Magnetar Capital, the $17.5 billion money manager known for alternative credit and hedge fund investing, is pushing into newer territory: venture capital.
Magnetar has launched its first-ever dedicated fund for backing startups, with a focus on generative artificial intelligence technology. It’s the first step in a broader move to build out a venture business.
“We are going through a generational technology revolution that’s going to require possibly trillions of dollars of investments,” said Jim Prusko, Magnetar’s senior portfolio manager who is helping oversee the fund. “So there are going to be many opportunities given the scale and rapidly changing nature of AI and machine learning technology.”
The shift comes as Silicon Valley has embraced AI startups, ramping up investments and sending valuations soaring. Generative AI in particular has dazzled audiences, with tools that generate coherent poems, images and videos based on a few words of prompting. But at the same time, some investors have started to question whether the increased spending on AI tools is justified.
“We are focusing on companies with differentiated technology, traction with products, unique features, and who have proprietary data,” Prusko said. “We like infrastructure startups, AI models, or companies who sit in the mezzanine layer between model and application.”
The firm raised $235 million for the Magnetar AI Ventures Fund, which will mostly back Series A to Series C rounds, he said. It expects to make about 10 investments.
In addition to traditionally structured investments, Magnetar’s fund will also get equity in exchange for providing startups with compute power, which has become a highly coveted resource for AI companies. It will purchase the compute from CoreWeave, in which Magnetar is already an investor.

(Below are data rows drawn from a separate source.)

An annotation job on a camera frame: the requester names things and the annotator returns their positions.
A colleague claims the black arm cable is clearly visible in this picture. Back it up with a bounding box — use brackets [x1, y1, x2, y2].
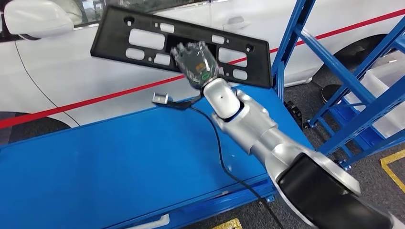
[190, 105, 286, 229]

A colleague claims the blue metal shelf rack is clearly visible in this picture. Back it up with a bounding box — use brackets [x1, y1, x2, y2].
[0, 0, 405, 229]
[308, 16, 405, 171]

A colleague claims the black ribbed plastic object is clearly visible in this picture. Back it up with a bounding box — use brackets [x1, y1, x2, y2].
[285, 100, 303, 127]

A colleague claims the large translucent white bin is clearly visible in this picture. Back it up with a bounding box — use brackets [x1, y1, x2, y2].
[343, 60, 405, 140]

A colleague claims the red barrier belt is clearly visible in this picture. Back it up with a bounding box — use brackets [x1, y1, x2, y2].
[0, 8, 405, 130]

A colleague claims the white car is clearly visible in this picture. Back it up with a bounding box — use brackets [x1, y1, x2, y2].
[0, 0, 405, 146]

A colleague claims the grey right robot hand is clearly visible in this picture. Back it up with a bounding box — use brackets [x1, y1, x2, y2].
[171, 40, 221, 91]

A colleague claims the black plastic plate frame part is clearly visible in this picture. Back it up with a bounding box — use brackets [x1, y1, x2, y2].
[90, 4, 273, 89]

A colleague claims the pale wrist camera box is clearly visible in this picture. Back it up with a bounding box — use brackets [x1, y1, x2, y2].
[151, 92, 170, 105]

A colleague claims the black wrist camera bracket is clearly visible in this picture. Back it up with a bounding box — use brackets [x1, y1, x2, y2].
[163, 93, 203, 111]

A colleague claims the black round stanchion base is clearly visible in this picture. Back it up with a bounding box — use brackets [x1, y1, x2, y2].
[321, 83, 349, 105]

Early-stage AI companies often run into a “chicken-and-egg problem” as they raise cash to fund the purchase of compute power, Prusko said. Investors are reluctant to fund companies that don’t have compute contracts secured, and compute providers don’t want to sign contracts unless the portfolio company can prove it has secured funding. This model hopes to reconcile that gap, he said.
In 2021, Magnetar was the first institutional investor to back CoreWeave, which has grown to be valued by investors at $19 billion. The company, which runs data centers that rely on Nvidia chips and rents computing capacity, is preparing to go public next year, according to reports.